WHAT TO DO – The listing below should be printed again word for word, without any images.

DATA SEGMENT –
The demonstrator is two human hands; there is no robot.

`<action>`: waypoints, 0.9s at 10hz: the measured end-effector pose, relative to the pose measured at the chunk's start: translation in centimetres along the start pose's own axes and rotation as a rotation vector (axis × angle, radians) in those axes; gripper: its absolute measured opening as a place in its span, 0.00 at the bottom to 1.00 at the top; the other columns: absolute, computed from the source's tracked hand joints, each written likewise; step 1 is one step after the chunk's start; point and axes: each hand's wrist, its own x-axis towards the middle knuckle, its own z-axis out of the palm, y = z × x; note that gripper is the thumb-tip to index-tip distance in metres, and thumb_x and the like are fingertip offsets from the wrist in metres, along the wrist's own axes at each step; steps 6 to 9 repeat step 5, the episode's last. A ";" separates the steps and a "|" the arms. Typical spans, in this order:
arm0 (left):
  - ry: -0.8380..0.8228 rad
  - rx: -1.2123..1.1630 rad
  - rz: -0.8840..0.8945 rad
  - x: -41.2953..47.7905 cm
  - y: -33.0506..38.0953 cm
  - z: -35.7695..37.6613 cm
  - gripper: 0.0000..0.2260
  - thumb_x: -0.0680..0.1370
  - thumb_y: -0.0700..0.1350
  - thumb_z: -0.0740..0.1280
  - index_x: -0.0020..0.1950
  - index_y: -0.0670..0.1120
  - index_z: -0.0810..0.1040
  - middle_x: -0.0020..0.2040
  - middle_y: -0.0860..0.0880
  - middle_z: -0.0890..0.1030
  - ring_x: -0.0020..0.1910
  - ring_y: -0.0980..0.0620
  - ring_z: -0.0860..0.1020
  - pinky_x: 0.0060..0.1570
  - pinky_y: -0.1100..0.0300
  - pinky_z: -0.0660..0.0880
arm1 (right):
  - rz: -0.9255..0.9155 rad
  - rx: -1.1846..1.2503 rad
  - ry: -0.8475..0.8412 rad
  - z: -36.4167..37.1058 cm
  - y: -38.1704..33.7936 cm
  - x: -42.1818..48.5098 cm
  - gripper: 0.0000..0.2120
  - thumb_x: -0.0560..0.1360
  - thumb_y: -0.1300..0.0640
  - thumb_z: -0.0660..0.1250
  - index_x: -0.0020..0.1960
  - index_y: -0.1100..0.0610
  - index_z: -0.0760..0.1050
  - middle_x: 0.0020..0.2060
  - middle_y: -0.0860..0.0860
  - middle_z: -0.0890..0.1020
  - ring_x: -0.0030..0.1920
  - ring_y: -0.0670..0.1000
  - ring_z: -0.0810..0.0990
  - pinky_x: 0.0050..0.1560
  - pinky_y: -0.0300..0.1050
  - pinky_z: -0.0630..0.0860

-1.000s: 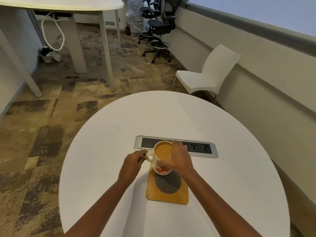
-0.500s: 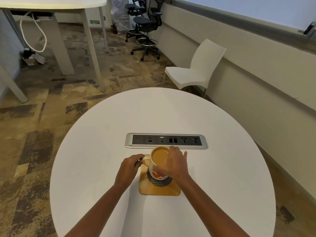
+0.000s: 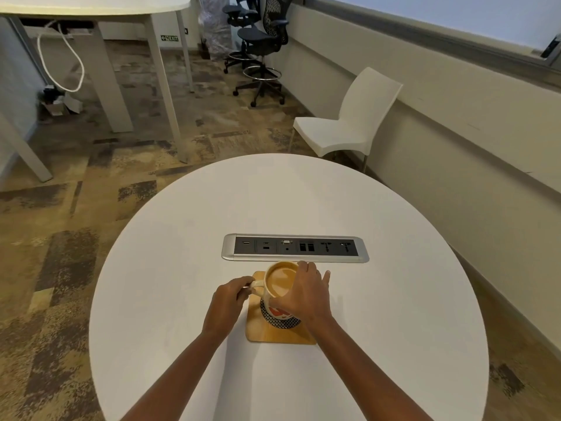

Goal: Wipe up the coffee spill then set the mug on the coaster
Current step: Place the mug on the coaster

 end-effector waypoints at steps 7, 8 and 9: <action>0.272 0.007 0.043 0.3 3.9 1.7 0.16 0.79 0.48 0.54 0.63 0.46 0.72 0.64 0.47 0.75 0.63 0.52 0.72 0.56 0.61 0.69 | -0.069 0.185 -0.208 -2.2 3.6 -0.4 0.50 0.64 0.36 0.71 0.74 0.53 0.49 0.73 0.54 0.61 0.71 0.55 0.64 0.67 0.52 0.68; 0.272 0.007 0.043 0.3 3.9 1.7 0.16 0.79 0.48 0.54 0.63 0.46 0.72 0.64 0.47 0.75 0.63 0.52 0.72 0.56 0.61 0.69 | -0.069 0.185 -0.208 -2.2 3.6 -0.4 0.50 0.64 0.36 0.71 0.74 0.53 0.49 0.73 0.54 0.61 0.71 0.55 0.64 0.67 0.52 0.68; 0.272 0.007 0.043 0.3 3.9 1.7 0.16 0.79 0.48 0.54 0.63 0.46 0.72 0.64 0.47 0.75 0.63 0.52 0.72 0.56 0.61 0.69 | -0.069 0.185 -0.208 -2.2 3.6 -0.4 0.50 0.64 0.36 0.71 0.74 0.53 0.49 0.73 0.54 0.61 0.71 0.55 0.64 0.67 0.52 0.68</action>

ANSWER SPACE –
The demonstrator is two human hands; there is no robot.

`<action>`: waypoints, 0.9s at 10hz: the measured end-effector pose, relative to the pose measured at the chunk's start: translation in centimetres along the start pose's own axes and rotation as a rotation vector (axis × angle, radians) in those axes; gripper: its absolute measured opening as a place in its span, 0.00 at the bottom to 1.00 at the top; the other columns: absolute, computed from the source's tracked hand joints, each written likewise; step 1 is one step after the chunk's start; point and axes: each hand's wrist, its own x-axis towards the middle knuckle, its own z-axis out of the palm, y = z × x; note that gripper is the thumb-tip to index-tip distance in metres, and thumb_x and the like are fingertip offsets from the wrist in metres, along the wrist's own axes at each step; steps 6 to 9 repeat step 5, the episode's last. A ";" separates the steps and a "|" the arms. Typical spans, in this order:
arm0 (left):
  - ry: -0.8380..0.8228 rad
  - rx: -1.2123..1.1630 rad
  - rz: -0.8840..0.8945 rad
  - x: -41.2953..47.7905 cm
  - y: -33.0506..38.0953 cm
  - z: -35.7695..37.6613 cm
  - gripper: 0.0000..0.2260
  - thumb_x: -0.0680..0.1370
  - thumb_y: -0.0700..0.1350
  - thumb_z: -0.0740..0.1280
  - index_x: -0.0020..0.1950
  - index_y: -0.0670..0.1120
  - index_z: -0.0810..0.1040
  - middle_x: -0.0020..0.2040
  - middle_y: -0.0860..0.0880
  - middle_z: -0.0890..0.1030
  - ring_x: -0.0020..0.1910
  - ring_y: -0.0980..0.0620
  - ring_z: -0.0860..0.1020
  - pinky_x: 0.0060..0.1570
  - pinky_y: -0.1100..0.0300
  - pinky_z: -0.0660..0.0880
arm1 (right):
  - rz: -0.9255..0.9155 rad
  - rx: -1.1846..1.2503 rad
  - ry: -0.8475..0.8412 rad
  - z: -36.4167..37.1058 cm
  - y: -38.1704..33.7936 cm
  - x: -42.1818..48.5098 cm
  - gripper: 0.0000..0.2120
  - thumb_x: -0.0560..0.1360
  - thumb_y: -0.1300..0.0640
  - thumb_z: -0.0660..0.1250
  - index_x: -0.0020..0.1960
  - index_y: -0.1100..0.0610
  - index_z: -0.0760..0.1050
  - middle_x: 0.0020..0.2060
  - middle_y: -0.0860..0.0860
  - middle_z: -0.0890..0.1020
  - ring_x: -0.0030..0.1920
  - ring_y: -0.0670..0.1000
  - ring_z: -0.0810..0.0990
  - pinky_x: 0.0050..0.1560
  - pinky_y: -0.0300..0.1050
  - pinky_z: -0.0630..0.0860

-1.000s: 
-0.500s: 
+0.000s: 

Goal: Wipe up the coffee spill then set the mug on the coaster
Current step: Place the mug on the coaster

 end-effector waypoints at steps 7, 8 and 9: <action>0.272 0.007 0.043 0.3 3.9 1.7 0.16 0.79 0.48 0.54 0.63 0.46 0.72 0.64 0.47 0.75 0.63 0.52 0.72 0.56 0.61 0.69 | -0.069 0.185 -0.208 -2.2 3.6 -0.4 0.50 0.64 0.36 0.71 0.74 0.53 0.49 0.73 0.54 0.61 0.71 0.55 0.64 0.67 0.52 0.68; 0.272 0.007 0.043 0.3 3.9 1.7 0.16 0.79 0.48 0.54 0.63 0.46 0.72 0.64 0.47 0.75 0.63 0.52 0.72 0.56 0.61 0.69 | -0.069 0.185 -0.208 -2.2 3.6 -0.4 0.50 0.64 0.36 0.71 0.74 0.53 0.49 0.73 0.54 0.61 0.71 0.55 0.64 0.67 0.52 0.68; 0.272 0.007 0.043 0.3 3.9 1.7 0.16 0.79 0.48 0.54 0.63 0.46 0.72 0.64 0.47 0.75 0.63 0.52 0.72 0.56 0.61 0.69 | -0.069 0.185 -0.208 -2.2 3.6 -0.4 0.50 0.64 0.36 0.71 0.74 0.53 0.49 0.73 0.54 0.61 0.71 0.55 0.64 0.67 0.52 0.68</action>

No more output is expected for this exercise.